Furthermore, qualitative analysis was conducted employing the triangulation method, integrating multiple sources of information gathered throughout the investigation. This procedure served to cross-verify the responses between the participants, thereby enhancing the validity, consistency and credibility of the findings while minimising potential bias.

Based on the investigations, several key findings were identified, which are presented as data portraits for each sector. The purpose of these portraits is to visualise current land use, highlight areas where discrepancies exist between actual land use and the regional spatial plan, and ∑ support these findings with field data observations. Each sector is explained in detail below.

We conducted ground checks at several locations to visualize the actual situation (Figure 5). Sector 1, situated within the Kertasari District of Bandung Regency, is classified as a rural area. The inherent value of rural environments as residential settings extends beyond their agricultural and economic foundations to encompass the ecological and aesthetic benefits derived from agricultural landscapes, including scenic vistas and open spaces ((Dai et al., 2023); (Inglis et al., 2023)). However, the intricate nexus between agricultural land utilisation and demographic dynamics underscores the paramount importance of judicious land management in maintaining the long-term economic and social viability of rural communities (Lillemets et al., 2025). A salient challenge in this context is land fragmentation, which can significantly impede agricultural productivity and profitability (Janus et al., 2023). Furthermore, modifications in land cover patterns exert a direct influence on the volume and quality of surface water runoff, with the different imperviousness characteristics of industrial, commercial and residential land uses resulting in distinct hydrological responses ((Simpson et al., 2022); (Taşkın & Manioğlu, 2024)).

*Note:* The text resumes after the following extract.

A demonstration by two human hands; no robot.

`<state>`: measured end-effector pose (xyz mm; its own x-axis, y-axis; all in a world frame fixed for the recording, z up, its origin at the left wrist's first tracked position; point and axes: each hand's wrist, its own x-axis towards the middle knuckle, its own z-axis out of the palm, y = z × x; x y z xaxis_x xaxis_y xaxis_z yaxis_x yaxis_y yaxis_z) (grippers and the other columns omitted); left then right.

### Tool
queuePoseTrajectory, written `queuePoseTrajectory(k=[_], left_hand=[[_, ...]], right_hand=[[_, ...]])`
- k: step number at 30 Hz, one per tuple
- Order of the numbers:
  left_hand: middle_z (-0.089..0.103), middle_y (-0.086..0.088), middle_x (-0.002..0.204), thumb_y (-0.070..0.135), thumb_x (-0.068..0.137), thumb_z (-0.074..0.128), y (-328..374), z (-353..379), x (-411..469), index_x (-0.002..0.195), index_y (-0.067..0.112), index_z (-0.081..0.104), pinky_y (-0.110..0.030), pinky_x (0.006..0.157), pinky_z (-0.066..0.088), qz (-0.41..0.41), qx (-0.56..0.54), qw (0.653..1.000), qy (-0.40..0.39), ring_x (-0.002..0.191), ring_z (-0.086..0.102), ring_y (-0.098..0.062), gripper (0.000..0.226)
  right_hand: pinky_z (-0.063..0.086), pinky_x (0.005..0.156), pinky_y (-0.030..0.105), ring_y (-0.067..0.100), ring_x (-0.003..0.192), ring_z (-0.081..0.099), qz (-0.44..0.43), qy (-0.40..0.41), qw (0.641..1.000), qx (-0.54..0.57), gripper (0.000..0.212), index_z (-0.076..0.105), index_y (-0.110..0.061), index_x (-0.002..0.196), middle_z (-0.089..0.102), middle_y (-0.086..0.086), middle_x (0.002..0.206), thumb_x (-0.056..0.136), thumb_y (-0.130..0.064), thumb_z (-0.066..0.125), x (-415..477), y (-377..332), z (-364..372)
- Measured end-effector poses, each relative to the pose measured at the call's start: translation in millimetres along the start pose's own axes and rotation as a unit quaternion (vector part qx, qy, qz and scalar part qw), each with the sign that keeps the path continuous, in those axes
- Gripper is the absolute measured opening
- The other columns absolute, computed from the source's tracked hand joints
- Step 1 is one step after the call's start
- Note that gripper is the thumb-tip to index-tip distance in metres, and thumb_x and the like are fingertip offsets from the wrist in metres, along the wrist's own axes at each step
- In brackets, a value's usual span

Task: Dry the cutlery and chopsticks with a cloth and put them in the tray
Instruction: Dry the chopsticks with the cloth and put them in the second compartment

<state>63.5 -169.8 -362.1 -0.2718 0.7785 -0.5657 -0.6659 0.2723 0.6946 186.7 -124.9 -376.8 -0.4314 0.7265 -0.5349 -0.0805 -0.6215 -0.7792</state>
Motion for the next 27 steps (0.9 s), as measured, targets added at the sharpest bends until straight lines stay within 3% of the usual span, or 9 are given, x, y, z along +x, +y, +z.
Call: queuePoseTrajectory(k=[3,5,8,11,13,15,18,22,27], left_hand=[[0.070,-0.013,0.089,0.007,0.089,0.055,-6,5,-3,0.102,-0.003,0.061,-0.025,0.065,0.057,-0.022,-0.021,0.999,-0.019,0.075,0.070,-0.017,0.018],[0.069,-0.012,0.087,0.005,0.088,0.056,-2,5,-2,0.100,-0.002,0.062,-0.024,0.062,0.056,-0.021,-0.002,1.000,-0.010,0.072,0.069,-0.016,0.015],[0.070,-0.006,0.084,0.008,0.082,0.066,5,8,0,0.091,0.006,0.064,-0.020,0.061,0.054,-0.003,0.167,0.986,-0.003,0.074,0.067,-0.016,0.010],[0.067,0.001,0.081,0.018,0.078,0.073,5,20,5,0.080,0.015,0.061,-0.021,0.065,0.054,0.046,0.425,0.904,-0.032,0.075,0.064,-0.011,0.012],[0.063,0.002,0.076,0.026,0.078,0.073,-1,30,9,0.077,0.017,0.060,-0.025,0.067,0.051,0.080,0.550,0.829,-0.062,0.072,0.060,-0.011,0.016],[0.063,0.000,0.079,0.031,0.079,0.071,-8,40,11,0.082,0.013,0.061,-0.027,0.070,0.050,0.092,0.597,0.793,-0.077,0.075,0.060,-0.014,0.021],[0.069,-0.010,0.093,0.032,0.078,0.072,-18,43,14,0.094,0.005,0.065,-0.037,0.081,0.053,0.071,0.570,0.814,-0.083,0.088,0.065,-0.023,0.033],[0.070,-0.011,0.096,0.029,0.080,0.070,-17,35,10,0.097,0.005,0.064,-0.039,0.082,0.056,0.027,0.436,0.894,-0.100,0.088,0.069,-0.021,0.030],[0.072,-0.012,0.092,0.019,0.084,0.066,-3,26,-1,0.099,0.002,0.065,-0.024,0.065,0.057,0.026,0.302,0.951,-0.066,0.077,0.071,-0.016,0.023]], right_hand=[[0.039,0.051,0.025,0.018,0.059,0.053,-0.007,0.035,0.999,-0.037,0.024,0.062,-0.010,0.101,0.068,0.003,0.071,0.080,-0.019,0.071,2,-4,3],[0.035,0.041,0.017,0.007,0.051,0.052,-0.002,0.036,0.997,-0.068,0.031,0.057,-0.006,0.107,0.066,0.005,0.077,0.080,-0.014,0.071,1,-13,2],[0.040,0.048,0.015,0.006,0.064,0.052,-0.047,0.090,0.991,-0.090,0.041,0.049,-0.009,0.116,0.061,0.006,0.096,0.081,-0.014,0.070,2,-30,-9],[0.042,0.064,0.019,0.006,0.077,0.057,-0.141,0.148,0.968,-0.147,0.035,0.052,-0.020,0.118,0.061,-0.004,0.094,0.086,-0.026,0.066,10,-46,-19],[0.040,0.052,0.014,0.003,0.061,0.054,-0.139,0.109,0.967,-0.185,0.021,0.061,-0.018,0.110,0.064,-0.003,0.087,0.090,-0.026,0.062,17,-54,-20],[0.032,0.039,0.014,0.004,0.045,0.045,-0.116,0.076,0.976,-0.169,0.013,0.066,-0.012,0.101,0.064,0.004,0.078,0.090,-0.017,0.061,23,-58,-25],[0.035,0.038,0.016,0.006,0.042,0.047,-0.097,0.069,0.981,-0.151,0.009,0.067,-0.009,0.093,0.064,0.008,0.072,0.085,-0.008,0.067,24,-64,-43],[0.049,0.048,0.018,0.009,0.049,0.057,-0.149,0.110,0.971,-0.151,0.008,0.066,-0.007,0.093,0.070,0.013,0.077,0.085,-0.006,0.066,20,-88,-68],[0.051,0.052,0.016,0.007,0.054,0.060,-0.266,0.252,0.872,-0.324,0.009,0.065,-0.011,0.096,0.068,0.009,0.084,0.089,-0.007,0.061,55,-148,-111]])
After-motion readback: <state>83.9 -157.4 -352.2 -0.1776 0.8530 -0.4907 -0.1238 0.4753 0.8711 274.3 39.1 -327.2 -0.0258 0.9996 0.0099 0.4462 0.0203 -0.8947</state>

The findings show that sector 1 is dominated by plantation land use, as climate factors support the elevation in this area. If we examine the land mismatch in this region, we arrive at an area of 16.16 hectares (Table 3), so it can be considered to be the smallest of the four sectors experiencing the phenomenon of inequality.

We identified several areas with disparities that are dominated by conversion to industrial activities. For example, the field findings indicate that tea factories have been built since the Dutch Colonial era (Figure 6a). Moreover, anthropogenic activities, particularly the presence of residential areas, constitute the largest gap area, covering 11.01 ha out of the total 16.16 ha. Between 2019 and 2023, the Kertasari Subdistrict Statistics Agency reported continuous population growth, increasing from 71,779 inhabitants in 2019, to 71,992 in 2020, 72,787 in 2021, 73,836 in 2022, and 74,511 in 2023 (B.P.S., 2024). This population growth is a key driver of the spatial gap in Sector 1.

We identified several contributing factors were identified, including: (a) residential expansion, driven by the development of housing complexes in South Bandung (Hakim et al., 2019); (b) urbanisation and increased population mobility (Amirusholihin et al., 2024), coupled with improved infrastructure and public services such as schools, healthcare facilities and enhanced accessibility; and (c) economic expansion, including the development of plantation estates (Hakim et al., 2019). The appeal of exotic tourism destinations, such as “0 Km Citarum,” and picturesque plantation landscapes draws visitors to the area, some of whom settle there and invest in the development of lodging facilities.

Below, the dominant land use in the gap area in Sector 1 is described quantitatively. Specifically, the land area disparity is presented in Table 4. The phenomenon of disparity areas is largely dominated by the existence of residential areas, followed by industrial areas.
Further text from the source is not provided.